I know people who use blackbellies for meat...but yes my new bb girl is way smaller than my painted deserts (my 3 mo old lamb is almost as tall & I am sure out weighs her)...Imo if u are breeding for meat keep ur ram unless there's a market for purebreds in your area. I was recently told a 50-70#  ram lamb was worth about $120 to ethnic buyers or about 1.60/# at auction....


----------



## purplequeenvt (Apr 20, 2013)

We just put an 8 or 9 year old Romney ram in the freezer.....he wouldn't taste bad. Maybe a bit stronger than a lamb.


----------



## alsea1 (Apr 20, 2013)

LOL  I wonder how he got them so friendly.
Get his secret and pass it on.


----------



## WhiteMountainsRanch (Apr 20, 2013)

alsea1 said:
			
		

> LOL  I wonder how he got them so friendly.
> Get his secret and pass it on.


*
X2!!! 

And I want a ram that looks like the one in your avatar!*


----------



## alsea1 (Apr 20, 2013)

This fella is a five year old I think.
He is kinda nice looking isn't he.
He is hard on the barn though. Loves butting things


----------



## WhiteMountainsRanch (Apr 20, 2013)

*About how much does he weigh? 

The ones I looked at today just seem SO small to me! They had these dainty little legs! *


----------



## alsea1 (Apr 20, 2013)

I estimate his weight at around 125 pounds or so.

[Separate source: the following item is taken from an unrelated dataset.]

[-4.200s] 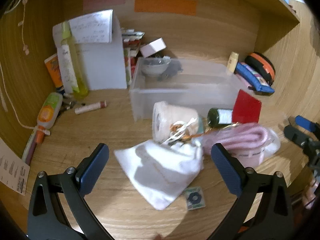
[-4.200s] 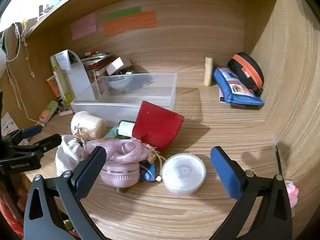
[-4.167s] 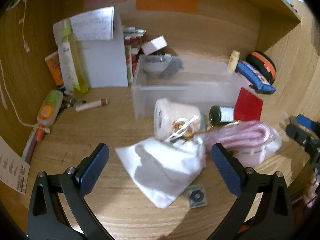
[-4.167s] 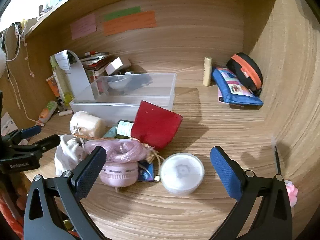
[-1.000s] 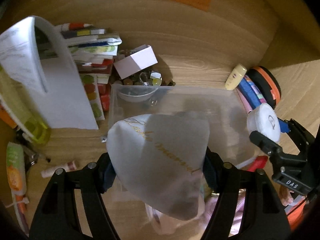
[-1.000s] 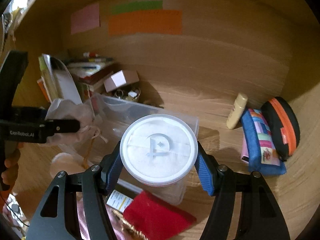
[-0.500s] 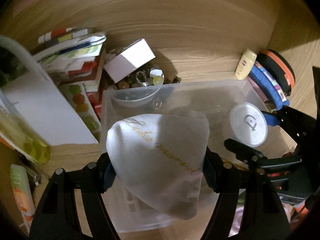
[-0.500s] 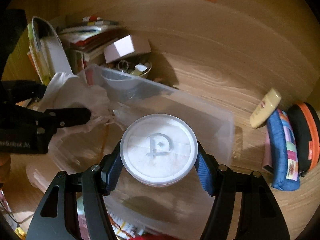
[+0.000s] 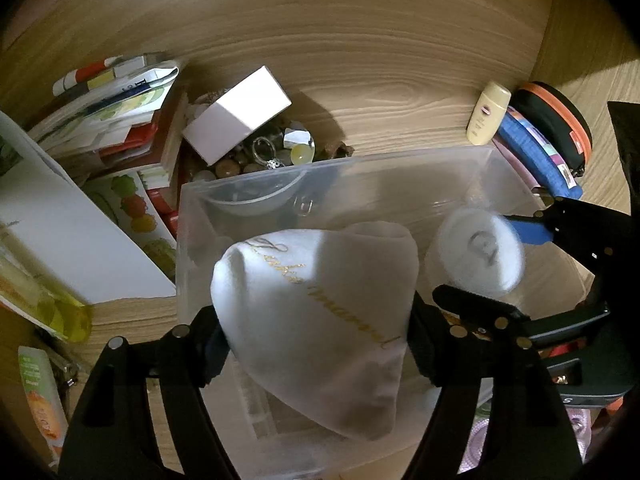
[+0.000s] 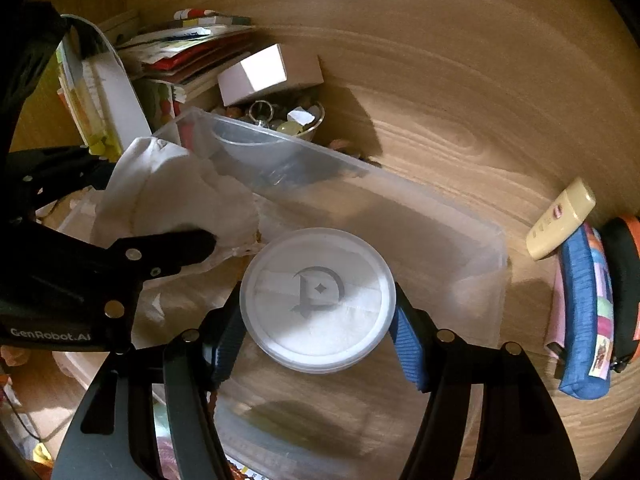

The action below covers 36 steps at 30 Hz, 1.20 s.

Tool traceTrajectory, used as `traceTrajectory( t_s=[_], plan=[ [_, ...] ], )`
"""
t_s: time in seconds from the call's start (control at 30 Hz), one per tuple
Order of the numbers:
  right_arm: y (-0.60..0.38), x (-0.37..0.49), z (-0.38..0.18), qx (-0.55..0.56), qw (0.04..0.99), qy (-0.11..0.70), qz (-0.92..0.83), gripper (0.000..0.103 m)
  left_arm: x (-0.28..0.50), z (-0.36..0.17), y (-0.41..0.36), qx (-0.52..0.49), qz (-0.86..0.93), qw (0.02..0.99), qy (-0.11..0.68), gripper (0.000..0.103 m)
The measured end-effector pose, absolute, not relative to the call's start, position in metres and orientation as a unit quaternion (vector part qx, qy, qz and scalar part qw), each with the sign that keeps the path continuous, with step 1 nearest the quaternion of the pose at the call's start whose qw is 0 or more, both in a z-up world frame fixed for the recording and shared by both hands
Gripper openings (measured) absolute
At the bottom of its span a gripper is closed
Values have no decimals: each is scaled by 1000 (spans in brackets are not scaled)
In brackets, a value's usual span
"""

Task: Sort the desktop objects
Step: 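Carry both items into the clear plastic box and open both tools, then withdraw both tools from the box toward the remaining items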

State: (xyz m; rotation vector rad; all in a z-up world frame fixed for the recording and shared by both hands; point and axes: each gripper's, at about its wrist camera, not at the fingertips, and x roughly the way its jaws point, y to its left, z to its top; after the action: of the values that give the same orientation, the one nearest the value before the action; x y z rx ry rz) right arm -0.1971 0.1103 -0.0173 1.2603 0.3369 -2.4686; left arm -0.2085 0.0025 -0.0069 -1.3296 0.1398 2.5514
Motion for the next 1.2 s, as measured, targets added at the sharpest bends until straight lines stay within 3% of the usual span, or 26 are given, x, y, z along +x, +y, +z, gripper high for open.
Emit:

From what I have seen, these are not huge sheep.

I got them originally because I was intrigued with their exotic looks.  But now I am leaning toward Katahdins.  

But I still really like the looks of my black belly sheep.

Are your lambs out of black belly ewes by that katahdin ram?  I was thinking about when the time comes to replace my boy going with a katahdin ram. But I was concerned about the size difference causing birthing problems.

In that area I have been lucky.  Each time my bb ewe lambed she needed not help from me.  

Boothcreek sure has some nice black bellies too.


----------



## WhiteMountainsRanch (Apr 20, 2013)

*Mine are not "purebred" American Blackbellies as I am sure probably most aren't. I like their looks as well.

I guess mine are on the large side. I think my ewes are about 100 pounds. My Katahdin ram is about 200#.

From what I understand the lady who was breeding this line has been working on them over 15 years, with a little outcrossing here and there, so yeah not purebreds.

I believe that the ewes I have are American Blackbelly crossed with Katahdin and possibly Painted Desert. 

They are quite a bit bigger and stockier than the ewes I saw today, however I have heard that different lines can vary quite a bit.

They have never needed help lambing according to the lady I bought them from, that's one thing she has been working on~ was self sufficiency. No hoof trimming, no help lambing, no de-worming etc.

And I do have to say (not trying to be conceded at all) that my sheep look WAYYYYYY better than the ones I looked at today.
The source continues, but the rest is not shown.